Data under study START

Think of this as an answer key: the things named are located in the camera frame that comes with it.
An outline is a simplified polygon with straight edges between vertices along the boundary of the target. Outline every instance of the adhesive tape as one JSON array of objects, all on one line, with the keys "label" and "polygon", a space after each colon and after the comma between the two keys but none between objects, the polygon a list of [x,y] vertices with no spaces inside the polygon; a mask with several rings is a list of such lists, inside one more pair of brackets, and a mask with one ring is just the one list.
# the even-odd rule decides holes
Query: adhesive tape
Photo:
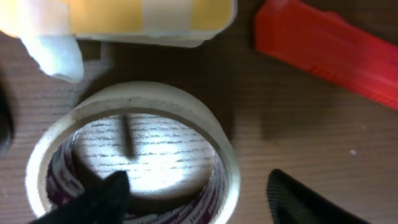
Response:
[{"label": "adhesive tape", "polygon": [[238,202],[241,181],[232,145],[217,119],[201,101],[172,86],[152,82],[122,83],[105,88],[47,130],[30,155],[26,169],[25,187],[35,215],[41,217],[53,208],[46,180],[54,153],[60,152],[73,133],[84,125],[129,113],[156,114],[181,122],[201,134],[218,156],[209,182],[189,204],[163,214],[132,218],[124,223],[226,223]]}]

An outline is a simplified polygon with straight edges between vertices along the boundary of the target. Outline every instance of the dark blurry object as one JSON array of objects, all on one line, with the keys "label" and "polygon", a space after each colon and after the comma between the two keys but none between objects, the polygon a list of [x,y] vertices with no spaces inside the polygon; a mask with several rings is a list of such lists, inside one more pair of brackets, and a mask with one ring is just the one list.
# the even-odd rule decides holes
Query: dark blurry object
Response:
[{"label": "dark blurry object", "polygon": [[4,92],[0,90],[0,155],[8,151],[12,139],[12,120]]},{"label": "dark blurry object", "polygon": [[255,48],[398,110],[398,47],[299,0],[267,0]]},{"label": "dark blurry object", "polygon": [[50,212],[32,224],[122,224],[129,207],[126,171],[117,171],[97,188]]},{"label": "dark blurry object", "polygon": [[368,223],[279,169],[274,169],[269,175],[267,196],[275,224]]}]

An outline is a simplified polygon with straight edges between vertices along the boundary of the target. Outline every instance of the red box cutter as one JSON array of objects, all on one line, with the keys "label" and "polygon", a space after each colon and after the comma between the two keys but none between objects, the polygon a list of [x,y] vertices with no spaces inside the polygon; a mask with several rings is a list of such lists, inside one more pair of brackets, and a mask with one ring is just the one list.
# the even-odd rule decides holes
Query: red box cutter
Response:
[{"label": "red box cutter", "polygon": [[256,50],[398,110],[398,47],[298,0],[268,0]]}]

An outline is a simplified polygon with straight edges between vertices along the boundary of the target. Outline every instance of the red object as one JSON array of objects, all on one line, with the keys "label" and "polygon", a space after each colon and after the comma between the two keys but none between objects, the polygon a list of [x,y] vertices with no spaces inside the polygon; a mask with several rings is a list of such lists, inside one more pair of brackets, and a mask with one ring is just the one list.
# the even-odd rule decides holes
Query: red object
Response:
[{"label": "red object", "polygon": [[256,50],[398,110],[398,47],[299,0],[267,0]]}]

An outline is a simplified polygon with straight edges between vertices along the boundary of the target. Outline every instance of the brown wood grain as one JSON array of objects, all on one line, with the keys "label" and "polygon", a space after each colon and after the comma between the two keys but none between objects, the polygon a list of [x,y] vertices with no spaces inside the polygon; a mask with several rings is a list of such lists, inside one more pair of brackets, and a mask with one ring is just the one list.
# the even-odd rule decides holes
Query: brown wood grain
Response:
[{"label": "brown wood grain", "polygon": [[[396,0],[305,2],[398,44]],[[252,18],[261,4],[239,1],[234,24],[196,49],[81,41],[78,85],[45,76],[20,40],[0,35],[0,84],[16,124],[0,157],[0,223],[34,218],[25,166],[42,133],[87,96],[133,80],[181,88],[220,120],[243,178],[230,223],[272,223],[265,187],[274,168],[372,223],[397,223],[398,112],[256,53]]]}]

Data under study END

Output every entry exactly. Pictures stay out.

| Exercise solution |
Think of this as an answer key: the things named are located in the camera frame that comes with it.
An outline is a simplified polygon with straight edges between vertices along the boundary of the target. Outline every instance of the adhesive tape as one JSON array of objects, all on one line, with the keys "label" and "polygon", a space after each colon and after the comma between the two keys but none between objects, the polygon a list of [x,y] vertices with no spaces inside the polygon; a mask with several rings is a list of such lists, inside one more pair of brackets, and a mask with one ring is just the one list.
# the even-odd rule decides holes
Query: adhesive tape
Photo:
Response:
[{"label": "adhesive tape", "polygon": [[238,202],[241,181],[232,145],[217,119],[201,101],[172,86],[152,82],[122,83],[105,88],[47,130],[30,155],[26,169],[25,187],[35,215],[41,217],[53,208],[46,180],[54,153],[60,152],[73,133],[84,125],[129,113],[156,114],[181,122],[201,134],[218,156],[209,182],[189,204],[163,214],[132,218],[124,223],[226,223]]}]

An outline is a simplified polygon with straight edges between vertices along the boundary of the target. Outline every instance of the dark blurry object as one JSON array of objects, all on one line, with the keys "label" and "polygon", a space after each colon and after the comma between the two keys but none between objects, the polygon a list of [x,y] vertices with no spaces inside the polygon; a mask with several rings is a list of such lists, inside one more pair of brackets, and a mask with one ring is just the one list.
# the even-odd rule decides holes
Query: dark blurry object
Response:
[{"label": "dark blurry object", "polygon": [[4,92],[0,90],[0,155],[8,151],[12,139],[12,120]]},{"label": "dark blurry object", "polygon": [[255,48],[398,110],[398,47],[299,0],[267,0]]},{"label": "dark blurry object", "polygon": [[50,212],[32,224],[122,224],[129,207],[126,171],[117,171],[97,188]]},{"label": "dark blurry object", "polygon": [[368,223],[279,169],[274,169],[269,175],[267,196],[275,224]]}]

An outline is a simplified polygon with straight edges between vertices along the boundary of the target. Outline every instance of the red box cutter as one JSON array of objects, all on one line, with the keys "label" and "polygon", a space after each colon and after the comma between the two keys but none between objects, the polygon a list of [x,y] vertices with no spaces inside the polygon; a mask with several rings is a list of such lists, inside one more pair of brackets, and a mask with one ring is just the one list.
# the even-odd rule decides holes
Query: red box cutter
Response:
[{"label": "red box cutter", "polygon": [[256,50],[398,110],[398,47],[298,0],[268,0]]}]

An outline is a simplified polygon with straight edges between vertices along the boundary of the target. Outline every instance of the red object as one JSON array of objects, all on one line, with the keys "label" and "polygon", a space after each colon and after the comma between the two keys but none between objects, the polygon a list of [x,y] vertices with no spaces inside the polygon; a mask with several rings is a list of such lists, inside one more pair of brackets, and a mask with one ring is just the one list.
# the even-odd rule decides holes
Query: red object
Response:
[{"label": "red object", "polygon": [[256,50],[398,110],[398,47],[299,0],[267,0]]}]

An outline is a simplified polygon with straight edges between vertices along the boundary of the target. Outline every instance of the brown wood grain as one JSON array of objects, all on one line, with the keys "label" and "polygon", a space after each colon and after the comma between the two keys but none between objects, the polygon a list of [x,y] vertices with no spaces inside the polygon; a mask with several rings is a list of such lists, inside one more pair of brackets, and a mask with one ring is just the one list.
# the even-odd rule decides holes
Query: brown wood grain
Response:
[{"label": "brown wood grain", "polygon": [[[396,0],[305,2],[398,44]],[[252,18],[261,4],[239,1],[234,24],[196,49],[81,41],[78,85],[45,76],[20,40],[0,35],[0,84],[16,124],[0,157],[0,223],[34,218],[25,166],[42,133],[87,96],[133,80],[181,88],[220,120],[243,178],[230,223],[272,223],[265,187],[274,168],[372,223],[397,223],[398,112],[256,53]]]}]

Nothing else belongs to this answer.